Integral membrane proteins can form transbilayer pores, as ion channels (Unwin, 1989; Hille, 1992) and other transport proteins (Cowan et al., 1992; Engel et al., 1994; Walz et al., 1995). Many classes of ion channels are formed from a bundle of parallel a-helices that surround a central waterfilled pore and form a pathway through which the ions travel. Examples of this type of channel include the mechanosensitive channel MscL (Chang et al., 1998), the M2 protein from influenza A virus (Forrest et al., 1998), and the nicotinic acetylcholine receptor (Unwin, 1993, 1995; Sankararamakrishnan et al., 1996). The bacterial K+ channel KcsA (Doyle et al., 1998) is more complex, the pore being formed by bundles of antiparallel helices into which is inserted a selectivity filter. Depending on the size of the pore and the charge distribution of the protein, these channels are charge selective. Wider pores (-0.9 nm) are less selective, while narrow pores (-0.4 nm) are highly charge selective and can also discriminate between isovalent ions. The mechanisms of these selectivities are poorly understood, except at a qualitative level. Few channel properties-particularly those of intrachannel water-are understood in any depth. Because these channels are important in molecular transport, and molecular transport is important in many fields such as drug design and delivery, they are worthy of deeper investigation.

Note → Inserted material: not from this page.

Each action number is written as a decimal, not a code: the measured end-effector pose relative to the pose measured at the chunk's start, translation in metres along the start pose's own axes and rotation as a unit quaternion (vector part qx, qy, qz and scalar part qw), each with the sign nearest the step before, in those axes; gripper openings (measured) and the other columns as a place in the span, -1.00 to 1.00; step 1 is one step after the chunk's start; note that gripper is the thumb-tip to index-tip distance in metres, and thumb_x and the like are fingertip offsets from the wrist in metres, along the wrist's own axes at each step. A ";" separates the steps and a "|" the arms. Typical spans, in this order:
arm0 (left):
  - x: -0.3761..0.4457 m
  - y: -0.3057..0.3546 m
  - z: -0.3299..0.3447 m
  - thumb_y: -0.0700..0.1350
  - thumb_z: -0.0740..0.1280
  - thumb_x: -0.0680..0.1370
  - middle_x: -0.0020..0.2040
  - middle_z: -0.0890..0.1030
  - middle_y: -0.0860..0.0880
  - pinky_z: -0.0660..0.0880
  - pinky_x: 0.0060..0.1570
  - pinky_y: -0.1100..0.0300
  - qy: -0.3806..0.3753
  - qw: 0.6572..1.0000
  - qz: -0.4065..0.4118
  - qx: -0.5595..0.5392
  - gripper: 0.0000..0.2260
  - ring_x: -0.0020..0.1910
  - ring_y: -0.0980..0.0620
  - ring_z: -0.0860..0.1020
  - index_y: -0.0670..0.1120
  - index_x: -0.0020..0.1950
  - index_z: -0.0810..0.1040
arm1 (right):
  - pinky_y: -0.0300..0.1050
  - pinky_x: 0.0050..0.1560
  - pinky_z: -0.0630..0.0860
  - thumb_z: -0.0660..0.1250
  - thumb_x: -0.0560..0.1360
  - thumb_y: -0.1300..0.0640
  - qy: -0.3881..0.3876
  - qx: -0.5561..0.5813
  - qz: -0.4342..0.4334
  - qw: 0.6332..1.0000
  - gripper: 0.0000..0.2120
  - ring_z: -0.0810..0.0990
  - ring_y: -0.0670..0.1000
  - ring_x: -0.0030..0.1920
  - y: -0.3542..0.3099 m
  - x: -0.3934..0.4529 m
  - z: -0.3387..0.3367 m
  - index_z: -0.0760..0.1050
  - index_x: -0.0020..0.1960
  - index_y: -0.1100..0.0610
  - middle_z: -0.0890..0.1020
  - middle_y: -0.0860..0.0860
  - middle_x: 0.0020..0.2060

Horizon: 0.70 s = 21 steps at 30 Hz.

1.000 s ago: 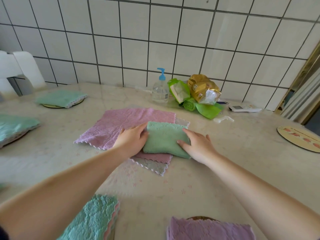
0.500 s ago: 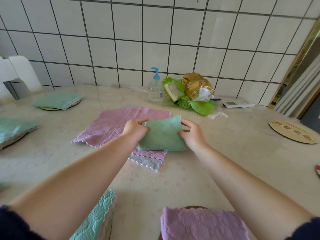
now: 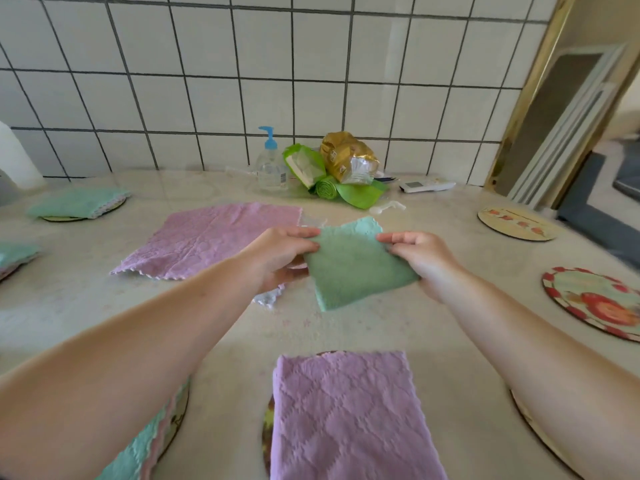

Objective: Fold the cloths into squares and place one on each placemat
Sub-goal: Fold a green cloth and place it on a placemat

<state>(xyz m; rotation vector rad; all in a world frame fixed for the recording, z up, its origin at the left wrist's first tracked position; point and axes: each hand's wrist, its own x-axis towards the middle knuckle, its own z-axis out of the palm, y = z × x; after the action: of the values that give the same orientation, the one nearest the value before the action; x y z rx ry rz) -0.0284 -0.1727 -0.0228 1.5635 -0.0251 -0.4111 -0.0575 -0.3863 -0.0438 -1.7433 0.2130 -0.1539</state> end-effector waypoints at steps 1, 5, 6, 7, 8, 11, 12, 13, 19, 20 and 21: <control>-0.008 0.001 0.011 -0.27 0.28 0.55 -0.14 0.59 -0.01 0.54 -0.43 0.31 -0.015 1.000 0.001 0.006 -0.78 -0.27 0.11 0.57 -0.07 0.16 0.54 | -0.35 -0.28 0.44 0.24 0.51 0.33 0.004 0.001 0.005 1.000 -0.75 0.55 -0.17 -0.36 0.002 -0.011 -0.013 0.58 -0.15 0.03 0.61 -0.05 -0.25; -0.031 -0.002 0.057 -0.25 0.24 0.57 -0.12 0.55 -0.03 0.59 -0.36 0.27 -0.083 0.996 -0.001 0.043 -0.86 -0.27 0.07 0.58 -0.04 -0.01 0.53 | -0.37 -0.27 0.50 0.24 0.50 0.33 0.022 -0.001 0.019 1.000 -0.78 0.59 -0.17 -0.35 0.013 -0.055 -0.068 0.61 -0.06 0.09 0.64 0.00 -0.22; -0.035 -0.005 0.068 -0.24 0.24 0.57 -0.09 0.55 -0.04 0.61 -0.32 0.25 -0.096 0.994 -0.001 0.059 -0.87 -0.25 0.04 0.58 -0.04 0.00 0.53 | -0.35 -0.24 0.52 0.24 0.51 0.33 0.027 -0.005 0.024 0.999 -0.77 0.61 -0.14 -0.30 0.016 -0.066 -0.081 0.61 -0.09 0.06 0.65 0.01 -0.19; -0.038 -0.009 0.079 -0.24 0.25 0.57 -0.08 0.54 -0.05 0.62 -0.27 0.22 -0.108 0.991 -0.001 0.080 -0.88 -0.23 0.03 0.59 -0.05 0.01 0.52 | -0.33 -0.21 0.54 0.25 0.51 0.32 0.032 -0.012 0.031 0.999 -0.76 0.61 -0.10 -0.24 0.019 -0.077 -0.093 0.61 -0.10 0.04 0.65 0.01 -0.16; -0.042 -0.013 0.090 -0.23 0.25 0.57 -0.08 0.54 -0.05 0.62 -0.24 0.20 -0.120 0.987 0.000 0.103 -0.89 -0.22 0.02 0.59 -0.06 0.01 0.51 | -0.31 -0.19 0.56 0.26 0.50 0.32 0.039 -0.024 0.037 0.998 -0.75 0.61 -0.08 -0.20 0.022 -0.087 -0.106 0.61 -0.11 0.02 0.65 -0.01 -0.14; -0.053 -0.024 0.124 -0.24 0.25 0.56 -0.13 0.56 -0.05 0.61 -0.22 0.19 -0.157 0.975 0.000 0.155 -0.91 -0.26 0.03 0.59 -0.07 -0.01 0.49 | -0.15 0.03 0.55 0.30 0.48 0.28 0.062 -0.074 0.053 0.994 -0.74 0.61 -0.01 -0.05 0.037 -0.113 -0.142 0.64 -0.15 -0.05 0.66 -0.03 -0.07; -0.056 -0.027 0.135 -0.24 0.26 0.56 -0.14 0.57 -0.06 0.61 -0.23 0.20 -0.170 0.971 0.000 0.166 -0.92 -0.26 0.03 0.59 -0.08 -0.01 0.49 | -0.09 0.12 0.53 0.30 0.48 0.27 0.067 -0.085 0.062 0.992 -0.74 0.60 0.01 0.01 0.043 -0.122 -0.152 0.65 -0.16 -0.06 0.65 -0.03 -0.04; -0.059 -0.030 0.145 -0.24 0.26 0.55 -0.14 0.58 -0.07 0.60 -0.24 0.21 -0.183 0.967 -0.001 0.175 -0.92 -0.26 0.04 0.59 -0.08 -0.02 0.49 | -0.05 0.18 0.50 0.31 0.48 0.26 0.071 -0.090 0.069 0.991 -0.74 0.59 0.02 0.05 0.047 -0.130 -0.162 0.65 -0.17 -0.06 0.65 -0.04 -0.01; -0.068 -0.041 0.191 -0.25 0.26 0.55 -0.24 0.57 -0.01 0.58 -0.17 0.19 -0.247 0.947 -0.007 0.207 -0.92 -0.32 0.11 0.57 -0.08 -0.02 0.49 | -0.04 0.21 0.48 0.28 0.49 0.28 0.083 -0.057 0.101 0.990 -0.73 0.58 0.04 0.09 0.065 -0.164 -0.206 0.65 -0.18 -0.04 0.63 0.02 0.07; -0.068 -0.042 0.195 -0.25 0.27 0.55 -0.27 0.58 0.00 0.58 -0.17 0.18 -0.255 0.944 -0.007 0.209 -0.92 -0.34 0.13 0.58 -0.09 -0.02 0.49 | -0.03 0.22 0.47 0.28 0.49 0.28 0.084 -0.060 0.100 0.990 -0.73 0.59 0.05 0.10 0.067 -0.167 -0.210 0.65 -0.17 -0.04 0.64 0.03 0.06; -0.069 -0.043 0.198 -0.25 0.28 0.55 -0.30 0.59 0.02 0.58 -0.18 0.18 -0.261 0.942 -0.008 0.211 -0.92 -0.35 0.15 0.58 -0.08 -0.02 0.49 | -0.03 0.21 0.48 0.28 0.49 0.28 0.086 -0.061 0.101 0.989 -0.73 0.59 0.06 0.10 0.068 -0.170 -0.214 0.66 -0.16 -0.03 0.64 0.04 0.06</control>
<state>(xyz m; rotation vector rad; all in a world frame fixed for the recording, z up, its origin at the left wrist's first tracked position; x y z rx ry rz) -0.1566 -0.3432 -0.0437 1.8306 -0.5422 -0.8682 -0.2739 -0.5650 -0.0694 -1.8186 0.5323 -0.1455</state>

Synthetic ion channels were first investigated in depth in the 1980s (Oiki et al., 1987, 1988; Lear et al., 1988) because of their minimalist yet functionally representative structure. Such channels provide pertinent information in both experimental and theoretical settings, while eliminating some of the more complicated features of natural channels. Properties such as charge selectivity, dipole orientation, and translational/rotational mobility of water molecules are among those studied either theoretically or experimentally. Among the first synthetic ion channels to be studied are (LSLLLSL)3NH2, known as LS2, and (LSSLLSL)3NH2, known as LS3 (Lear et al., 1988). These systems are long enough (21 residues each) to span the hydrophobic region of a typical lipid bilayer and are able to aggregate to form channels because of their amphiphilicity. Leucine (L) has hydrophobic properties and a high propensity for helix formation, while serine (S) is hydrophilic with no net charge. Experimentally, the leucine-serine channels exhibit a voltage-dependent gating mechanism (Kienker et al., 1994; Lear et al., 1997). However, even in the absence of an electric field, stable open pore structures are observed for periods of at least a millisecond (Kienker et al., 1994). Because molecular dynamics (MD) simulations of such systems run on the order of nanoseconds, any open pore, once formed, should be stable for the duration of the simulation.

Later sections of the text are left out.